Солнце уже поднялось довольно высоко, когда мы, сердечно простившись с гостеприимными хозяевами, снова тронулись в путь. Выехали на шоссе. На повороте, где был крутой спуск, мы наткнулись на печальное зрелище. Посреди шоссе лежал на боку помятый автомобиль, а в нескольких шагах от него в канаве, распластав ноги и руки, находились два человека. Вокруг валялись разные мелкие вещи: винты, гайки, казенные пакеты и письма, разбитый фонарь, сиденье, шины и другое. Когда мы подъехали ближе, оказалось, что один из пострадавших был штабс-капитан М., а другой – солдат-шофер. Офицер был мертв. Окоченелой рукой он держал платок над раной, зиявшей на лбу. Шофер проявлял признаки жизни. Все его желтое лицо было покрыто запекшейся кровью. Мы послали одного денщика дать знать ближайшему этапному коменданту о случившейся катастрофе, а сами тем временем начали приводить в чувство шофера. Когда приехали казаки и доктор, мы предоставили им распоряжаться и затем двинулись дальше. «Вот ведь судьба, – подумал я, взглянув последний раз на безжизненный окоченелый труп офицера. – Не в бою, не в другом каком-нибудь опасном месте, а среди белого дня на ровной дороге застигла смерть».

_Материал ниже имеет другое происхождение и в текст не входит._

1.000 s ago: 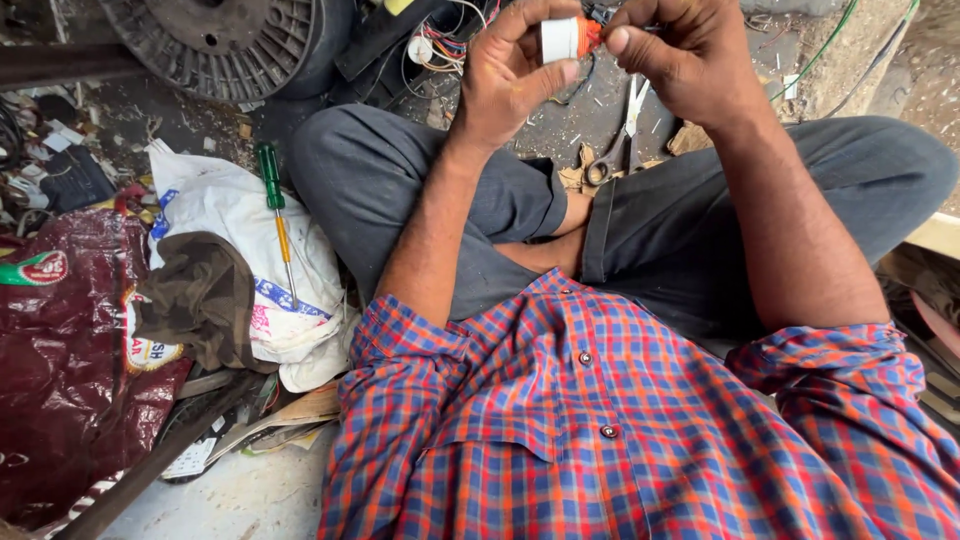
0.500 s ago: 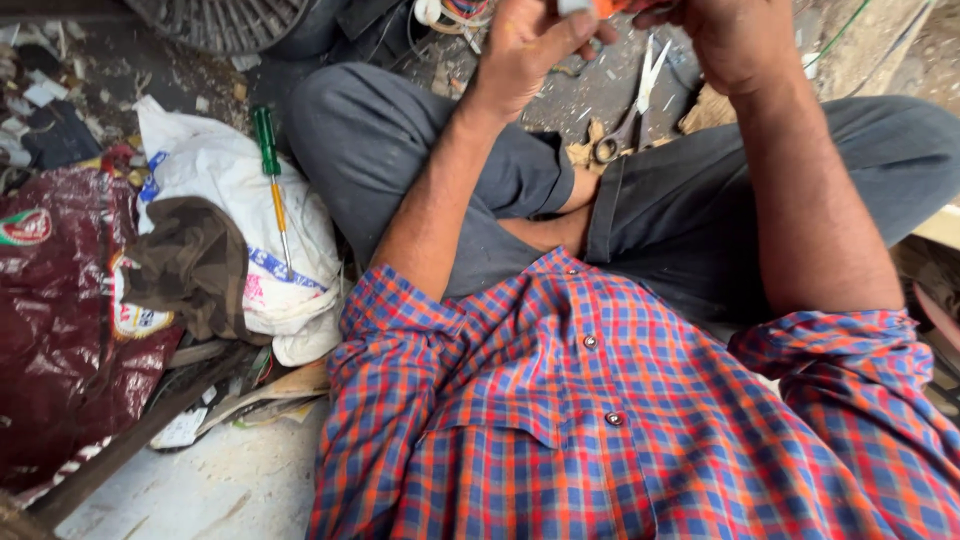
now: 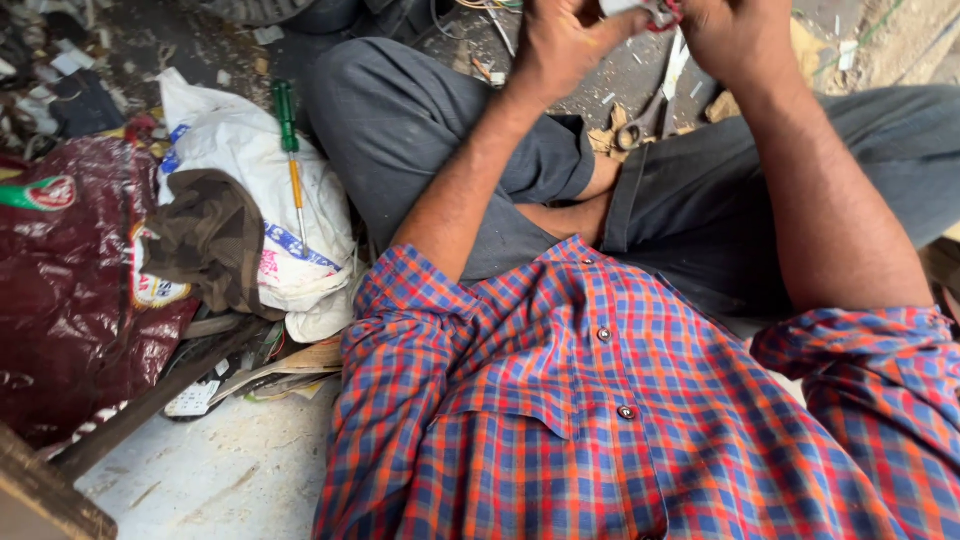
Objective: The person sits on the floor and uses pliers to strip the insulation from the ends of several wires. They then twist the exposed strands and connect them to a small orange electrical component, likely a capacitor, before wrapping the connection with electrical tape.
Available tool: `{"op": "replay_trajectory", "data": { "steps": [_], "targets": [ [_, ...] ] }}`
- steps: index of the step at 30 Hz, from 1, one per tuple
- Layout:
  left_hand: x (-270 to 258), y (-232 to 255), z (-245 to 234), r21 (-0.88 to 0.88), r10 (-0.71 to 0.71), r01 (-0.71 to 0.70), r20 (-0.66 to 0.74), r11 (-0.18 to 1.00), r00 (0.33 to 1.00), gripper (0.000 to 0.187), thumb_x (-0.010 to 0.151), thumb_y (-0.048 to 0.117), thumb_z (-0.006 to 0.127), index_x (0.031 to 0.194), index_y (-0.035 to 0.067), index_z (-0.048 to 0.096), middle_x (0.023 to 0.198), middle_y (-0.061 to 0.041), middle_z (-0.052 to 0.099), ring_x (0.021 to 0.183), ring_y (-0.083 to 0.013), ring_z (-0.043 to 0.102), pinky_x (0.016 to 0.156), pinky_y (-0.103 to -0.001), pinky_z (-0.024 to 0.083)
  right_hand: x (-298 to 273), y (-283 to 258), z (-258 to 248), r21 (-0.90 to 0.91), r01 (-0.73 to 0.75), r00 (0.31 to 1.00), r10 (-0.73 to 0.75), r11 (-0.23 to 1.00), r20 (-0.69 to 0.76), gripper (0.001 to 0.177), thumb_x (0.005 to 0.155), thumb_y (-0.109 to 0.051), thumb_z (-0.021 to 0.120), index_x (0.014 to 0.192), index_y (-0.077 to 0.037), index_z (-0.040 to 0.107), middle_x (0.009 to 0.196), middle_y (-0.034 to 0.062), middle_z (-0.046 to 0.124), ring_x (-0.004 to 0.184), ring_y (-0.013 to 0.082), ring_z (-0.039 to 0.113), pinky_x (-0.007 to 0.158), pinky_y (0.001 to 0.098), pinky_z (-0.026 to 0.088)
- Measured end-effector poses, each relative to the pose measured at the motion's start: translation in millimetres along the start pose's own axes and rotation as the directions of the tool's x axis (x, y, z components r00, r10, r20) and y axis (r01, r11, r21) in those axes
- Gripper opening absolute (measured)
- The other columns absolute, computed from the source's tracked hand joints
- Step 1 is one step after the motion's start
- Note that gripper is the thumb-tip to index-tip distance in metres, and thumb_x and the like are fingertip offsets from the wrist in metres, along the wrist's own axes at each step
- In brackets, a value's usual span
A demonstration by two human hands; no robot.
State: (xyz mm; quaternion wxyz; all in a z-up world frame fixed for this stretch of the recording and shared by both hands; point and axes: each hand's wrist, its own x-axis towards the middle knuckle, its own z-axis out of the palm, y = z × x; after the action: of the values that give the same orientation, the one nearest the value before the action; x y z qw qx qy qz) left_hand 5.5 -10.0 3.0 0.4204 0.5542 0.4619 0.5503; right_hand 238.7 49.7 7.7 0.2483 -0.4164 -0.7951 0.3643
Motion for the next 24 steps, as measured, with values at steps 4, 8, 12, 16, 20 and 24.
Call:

Несмотря на палящие лучи солнца и на то, что при каждом толчке телеги об ухабину наши раны болезненно ныли, вызывая у нас невольные стоны и мольбы ехать осторожнее, несмотря на утомление и почти лихорадочное состояние, путешествие это было для нас триумфом, так как мы привлекали всеобщее внимание. Ведь мы были первые раненые. При остановках на этапных пунктах, артиллерийских парках или других каких-нибудь тыловых учреждениях нашу повозку тотчас окружала тесная толпа солдат, которые смотрели на нас, как на людей с того света, но в то же время сочувственно и с уважением, шепотом переговариваясь между собой, часто в таких случаях раздавался сердитый голос какого-нибудь офицера: «Ну чего собрались, черти!» На это чей-нибудь робкий голос отвечал: «Раненых привезли, ваше благородие…» При этих словах толпа обыкновенно расступалась, и со смущенным видом и бормоча себе под нос извинения к нам подходил какой-нибудь командир транспорта или парка или кто-нибудь в том же роде. Эти тыловые офицеры, вероятно, чувствовали неловкость при виде запекшейся крови на повязках и при виде страданий, о которых говорили наши измученные лица. Поэтому они были в отношении нас чрезвычайно предупредительны и любезны. Они предлагали нам обеды, угощали хорошими винами, просили остаться у них отдохнуть день-два, расспрашивали о сражении, в котором мы были ранены, ликовали, когда узнавали, что австрийцы обратились в паническое бегство. В конце таких разговоров эти офицеры обыкновенно жаловались на то, что, несмотря на все их рвение поскорее попасть на фронт, их не пускают. У нас было такое хорошее, возвышенное настроение, что мы без всякой злобы и зависти смотрели на всех тех, кто был только лишь зрителем наших страданий…
Когда мы проезжали через галицийские деревни, то производили там целый фурор. При виде печального зрелища медленно движущейся телеги, запряженной парой низеньких лошадок, на которой сидели три раненых русских офицера, и шедших рядом с ней денщиков, напоминавших собой катафальщиков, жители выбегали из своих домов, образуя небольшие, но частые группы. Кто шел, останавливаясь на половине дороги, кто опускал в колодец ведро и застывал в своем положении, мальчишки переставали кричать и шалить, бабы и старики качали укоризненно головами, о чем-то шепчась между собой. Все эти люди с живым любопытством и соболезнованием провожали нас молчаливым и долгим взглядом.
Особенное внимание привлекал мой сосед прапорщик Рябушевский. С перевязанной головой без фуражки, с худым бледным лицом, он даже на нас самих производил тяжелое впечатление.
Таким образом, всюду встречая радушный прием, мы благополучно добрались до Почаева, куда прибыли поздней ночью. Все было погружено в сон. Кругом стояла мирная тишина, нарушаемая только громким стуком колес нашей повозки о плохую, ухабистую мостовую. Дорогу нам освещали редкие, тусклые фонари, которые только усиливали ночной мрак.